Funding Corp ("Funding subsidiaries, nonbank financial holding companies,
and custodial accounts for reinvested collateral of securities lending operations")
assets expanded nominal $144bn during Q3, with y-o-y growth of 19% to $1.792
TN. "Fed Funds & Repo" expanded at a 6.9% rate during Q3 to $2.799 TN,
with one-year growth of 18.2%. Finance Company Assets expanded at a 5.6% rate
during the quarter to $1.924 TN and Savings Institutions a 12.9% rate to $1.759
TN; REITs contracted at an 8.2% rate to $607bn; Credit Unions expanded at a
0.6% rate to $748bn; and the Life Insurance sector grew at a 5.7% pace to $4.950
TN.
National Income was up 5.3% y-o-y to $12.307 TN during Q3, with Total Compensation
rising 6.4% y-o-y to $7.917 TN. State & Local government Receipts held
steady at up 5.1% y-o-y, while S&L Expenditures rose 6.2% y-o-y. Federal
Receipts slowed, with Q3's 7.0% y-o-y increase down from Q2's 8.0%. Federal
Expenditures were up 6.0% y-o-y.
The Household (and Non-Profit) Balance Sheet remains a key analytical focal
point. Total Household Assets expanded at a 4.8% rate during the quarter to
$72.761 TN. Household Liabilities increased at a 6.7% rate to $14.157 TN. Yet
in nominal dollars, Assets inflated $858bn and Liabilities increased "only" $234bn
- leaving Household Net Worth up $625bn during the quarter to a record $58.604
TN. It is worth noting that the growth in Real Estate Assets slowed to only
$119bn, while Credit Bubble excess inflated Household Financial Assets by $699bn.
Over the past year, Household Assets inflated $5.039 TN (7.4%), with a $1.035
TN (7.9%) increase in Liabilities leaving a $4.004 TN (7.3%) increase in Net
Worth to fuel the U.S. Bubble Economy.

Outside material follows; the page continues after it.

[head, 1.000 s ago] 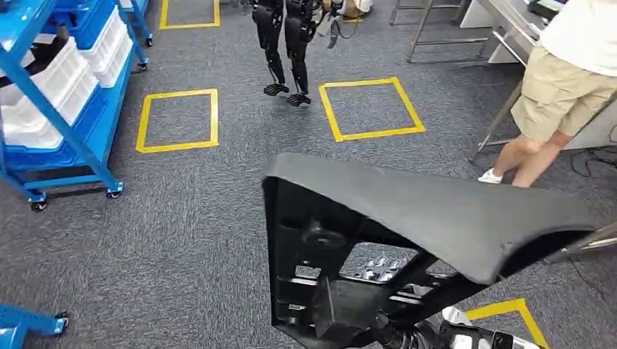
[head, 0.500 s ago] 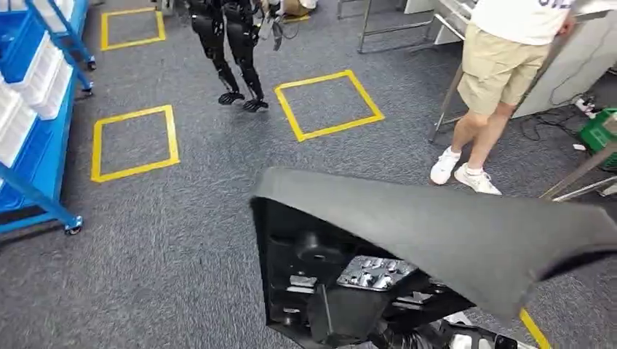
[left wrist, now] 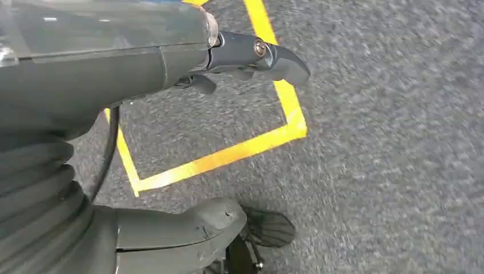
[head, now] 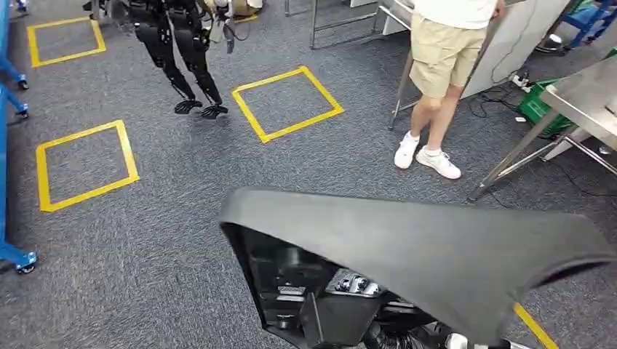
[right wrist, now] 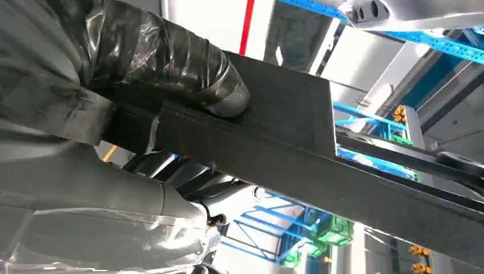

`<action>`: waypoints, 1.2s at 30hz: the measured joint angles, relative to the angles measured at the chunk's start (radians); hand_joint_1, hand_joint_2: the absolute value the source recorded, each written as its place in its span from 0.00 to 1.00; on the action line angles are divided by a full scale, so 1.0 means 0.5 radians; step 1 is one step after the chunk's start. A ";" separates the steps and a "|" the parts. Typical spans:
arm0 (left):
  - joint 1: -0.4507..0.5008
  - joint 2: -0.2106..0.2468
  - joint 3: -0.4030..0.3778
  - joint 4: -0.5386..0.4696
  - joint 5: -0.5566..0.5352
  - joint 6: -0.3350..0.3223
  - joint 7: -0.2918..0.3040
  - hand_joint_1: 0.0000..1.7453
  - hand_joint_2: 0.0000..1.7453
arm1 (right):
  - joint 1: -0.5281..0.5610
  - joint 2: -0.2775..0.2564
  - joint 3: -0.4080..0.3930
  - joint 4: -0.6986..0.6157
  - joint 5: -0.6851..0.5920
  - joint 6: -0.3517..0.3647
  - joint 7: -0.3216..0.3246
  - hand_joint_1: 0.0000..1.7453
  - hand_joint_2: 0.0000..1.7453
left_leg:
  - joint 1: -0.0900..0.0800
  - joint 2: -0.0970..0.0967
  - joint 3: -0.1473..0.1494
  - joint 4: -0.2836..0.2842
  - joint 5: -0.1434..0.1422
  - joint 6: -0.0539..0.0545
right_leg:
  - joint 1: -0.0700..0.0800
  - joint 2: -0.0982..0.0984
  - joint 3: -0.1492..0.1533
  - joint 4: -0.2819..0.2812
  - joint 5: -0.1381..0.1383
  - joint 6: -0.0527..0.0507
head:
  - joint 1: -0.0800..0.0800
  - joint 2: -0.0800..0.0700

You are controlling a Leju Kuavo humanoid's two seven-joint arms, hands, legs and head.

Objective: Take the parts from the cabinet and place them on the table.

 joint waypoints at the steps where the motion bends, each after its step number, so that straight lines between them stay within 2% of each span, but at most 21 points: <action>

Declining Net Worth will have a significant
restraining impact on consumption.
I'm running out of time this evening, so I will attempt some concluding comments.
First, looking at Q3's record Credit inflation, it is not easy to justify Wall
Street's call for dramatically lower interest rates. Sure, the pace of fourth
quarter Credit growth will be meaningfully slower, especially in the mortgage
arena. But I believe the key insight to be drawn from the Q3 2007 "Flow of
Funds" is the recognition of the enormous scope of ongoing Credit creation
now required to sustain the U.S. financial and economic Bubbles. I'm tempted
to surmise that the "Law of Large Numbers" has finally caught up with the
Great Credit Bubble. In particular, I find it incredibly ominous that the Credit
system has faltered so badly in the face ongoing financial sector expansion.
Things can clearly get much worse. I don't expect the Wall Street securitization
machine to anytime soon to return as a major force for Credit expansion. And
I simply do not view recent spectacular ballooning and Zealous Risk Intermediation
in the Banking, Money Fund, and GSE sectors as sustainable. They're clearly
fraught with great risk. Messrs. Bernanke, Paulson, Bush, Frank and others
will, at best, manipulate only the pace of the Unfolding Credit Bust.